### Information shown:
%%

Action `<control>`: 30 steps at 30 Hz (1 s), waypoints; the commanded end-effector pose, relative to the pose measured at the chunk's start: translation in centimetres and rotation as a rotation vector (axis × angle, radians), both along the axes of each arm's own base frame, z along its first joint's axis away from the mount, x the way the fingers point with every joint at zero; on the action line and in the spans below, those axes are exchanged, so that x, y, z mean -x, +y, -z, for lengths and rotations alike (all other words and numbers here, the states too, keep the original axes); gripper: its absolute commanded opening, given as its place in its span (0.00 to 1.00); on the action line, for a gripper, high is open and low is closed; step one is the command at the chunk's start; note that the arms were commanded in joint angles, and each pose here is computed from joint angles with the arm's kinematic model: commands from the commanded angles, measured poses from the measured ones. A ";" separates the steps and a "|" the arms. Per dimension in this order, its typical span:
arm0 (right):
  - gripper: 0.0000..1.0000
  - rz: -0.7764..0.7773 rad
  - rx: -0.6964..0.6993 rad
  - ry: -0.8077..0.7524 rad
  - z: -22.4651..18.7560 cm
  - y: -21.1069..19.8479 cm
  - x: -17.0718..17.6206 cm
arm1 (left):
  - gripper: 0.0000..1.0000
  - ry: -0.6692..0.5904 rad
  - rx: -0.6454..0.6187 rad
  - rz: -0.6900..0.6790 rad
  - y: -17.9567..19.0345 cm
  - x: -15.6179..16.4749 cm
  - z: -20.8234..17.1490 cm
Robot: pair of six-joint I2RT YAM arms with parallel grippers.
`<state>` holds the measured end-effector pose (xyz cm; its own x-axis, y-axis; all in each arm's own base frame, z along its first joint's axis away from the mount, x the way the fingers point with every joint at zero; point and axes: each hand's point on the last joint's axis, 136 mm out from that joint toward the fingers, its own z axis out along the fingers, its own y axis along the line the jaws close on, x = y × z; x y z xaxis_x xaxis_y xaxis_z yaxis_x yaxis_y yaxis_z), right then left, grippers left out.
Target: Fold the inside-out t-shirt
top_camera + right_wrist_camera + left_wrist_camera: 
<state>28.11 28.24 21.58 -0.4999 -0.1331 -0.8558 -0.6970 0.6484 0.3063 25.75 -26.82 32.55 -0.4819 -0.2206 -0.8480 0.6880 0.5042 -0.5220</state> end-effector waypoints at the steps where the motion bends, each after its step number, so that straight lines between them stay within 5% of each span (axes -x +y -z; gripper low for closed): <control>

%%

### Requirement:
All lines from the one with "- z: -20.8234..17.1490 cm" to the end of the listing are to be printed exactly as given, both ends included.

### Task solution:
  - z: -20.8234..17.1490 cm
Robot: pair of six-joint I2RT YAM arms with parallel grippers.
`<state>` holds the measured end-effector pose (xyz cm; its own x-axis, y-axis; all in each arm's own base frame, z along its first joint's axis away from the mount, x the way the fingers point with every joint at zero; point and axes: each hand's point on the last joint's axis, 136 mm out from that joint toward the fingers, its own z axis out along the fingers, its own y axis along the line the jaws close on, x = y × z; x y z xaxis_x xaxis_y xaxis_z yaxis_x yaxis_y yaxis_z), right then left, grippers left out.
Target: Fold the inside-out t-shirt
top_camera + right_wrist_camera + left_wrist_camera: 
<state>28.11 28.24 21.58 -0.4999 -0.1331 -0.8558 -0.6970 0.6484 0.3063 25.75 -26.82 32.55 -0.4819 -0.2206 -0.8480 0.6880 0.5042 -0.5220</state> end-effector waypoints at the steps where the motion bends, each after its step number, so that straight lines between them stay within 5% of each span (axes -x +y -z; gripper low for closed): <control>

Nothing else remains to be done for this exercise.